How dare you accuse me of being nerdy? I’ll have you know that I am a rugged, manly man who merely happens to cry over high-res images from the James Webb like it’s poetry.

That thing you said—about telling her I’m out here trying to get home so I can be her dad. That got me. Like, emotionally sucker-punched-me-in-the-helmet level. You really think she knows me already? Because I feel like I already know her too. The way you write about her... she sounds like the best parts of both of us, fused into something tiny and squishy and possibly sticky.

I wish I could hear her cry. That’s a weird sentence, but I do. I want to be the one bouncing her at 3 a.m., whispering “We got this, kiddo, I’ve fought sandstorms bigger than you” while trying not to fall over.

And don’t worry—Luke sounds amazing, but I’m not scared. I mean, you made a whole person. If anyone set the bar, it’s you.

Give the tiny gravity rebel a kiss from me. And tell her I’m coming home. That’s a promise from her very smelly, very determined space dad.

Always,
Mark


Subject: Lola Spits, I Reflect. Very On-Brand for Us
From: Rory
To: Mark

Lola just learned how to blow raspberries.

It’s adorable and also a little gross, which I feel is very on-brand for your child.

I’ve been thinking a lot about that first weekend. You never told me your name, and I never told you mine. But somehow it was still the most honest thing I’ve ever done. That hotel room—us, laughing and trading secrets—it was a turning point. I didn’t know it yet, but I was already starting to come back to myself.

You didn’t fix me. I did that. But you reminded me I was worth fixing.

Keep going. Every day you’re closer to home.

Love,
R

PS - “Space dad” is cute, but you should know the internet’s already crowned you AstroDad and Papa-naut . You’ve been meme’d. Repeatedly. I’m so proud.


Subject: Pretty Sure I Just Flirted With a Parachute
From: Mark
To: Rory

Rory—

I finished stripping the MAV today. No chairs, no panels, barely any metal left between me and space. I had a long moment of doubt where I just stood staring at it and trying to pretend it didn’t look like a soda can taped to fireworks.

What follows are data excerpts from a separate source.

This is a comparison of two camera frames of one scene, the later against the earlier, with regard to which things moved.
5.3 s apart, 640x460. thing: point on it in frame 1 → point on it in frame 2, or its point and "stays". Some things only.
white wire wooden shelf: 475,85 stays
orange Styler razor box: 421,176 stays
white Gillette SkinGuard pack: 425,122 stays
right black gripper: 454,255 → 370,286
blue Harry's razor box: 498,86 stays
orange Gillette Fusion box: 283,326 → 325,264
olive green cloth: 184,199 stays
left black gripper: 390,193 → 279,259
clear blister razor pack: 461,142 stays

Then I looked at the screengrab of you and Lola the crew sent me.

I’m going to strap the damn tablet onto the MAV seat with me when it’s time. I don’t care what NASA says, it’s going to space with me.

In one of your blog posts, you wrote that hope is an act of defiance. So here I am. Hoping. Defying.

And yeah… whispering sweet nothings to my parachute. Don’t judge me. It’s very supportive.

Yours,
Mark


Subject: Postcards from Earth
From: Rory
To: Mark

Today, Lola pulled my hair, threw applesauce on the wall, and then fell asleep with her cheek smushed against my chest like she’s the queen of the universe. So yes, your daughter is a tyrant. A cute one.

NASA says the Hermes intercept window is less than a week away.

People keep asking me if I’m scared. I am. But not in the way they think. I’m not scared of what might happen—I’m scared of everything you’ll miss if you don’t make it.

Her first steps. Her first words. Her first Halloween. (She’s going to be a porg. Don’t argue.)

So just… make it back. Steal a rocket. Hijack the cosmos. Whatever it takes.

We’re waiting.

—R


Subject: For the Record, I Was Always Coming Back
From: Mark
To: Rory

You think I’d survive all this Mars nonsense just to miss porg Halloween ? Not a chance.

Johanssen got me the transcripts of the journal you’ve been writing since you shut down the blog. I don’t know how the two of you keep getting around NASA, but it’s totally badass. 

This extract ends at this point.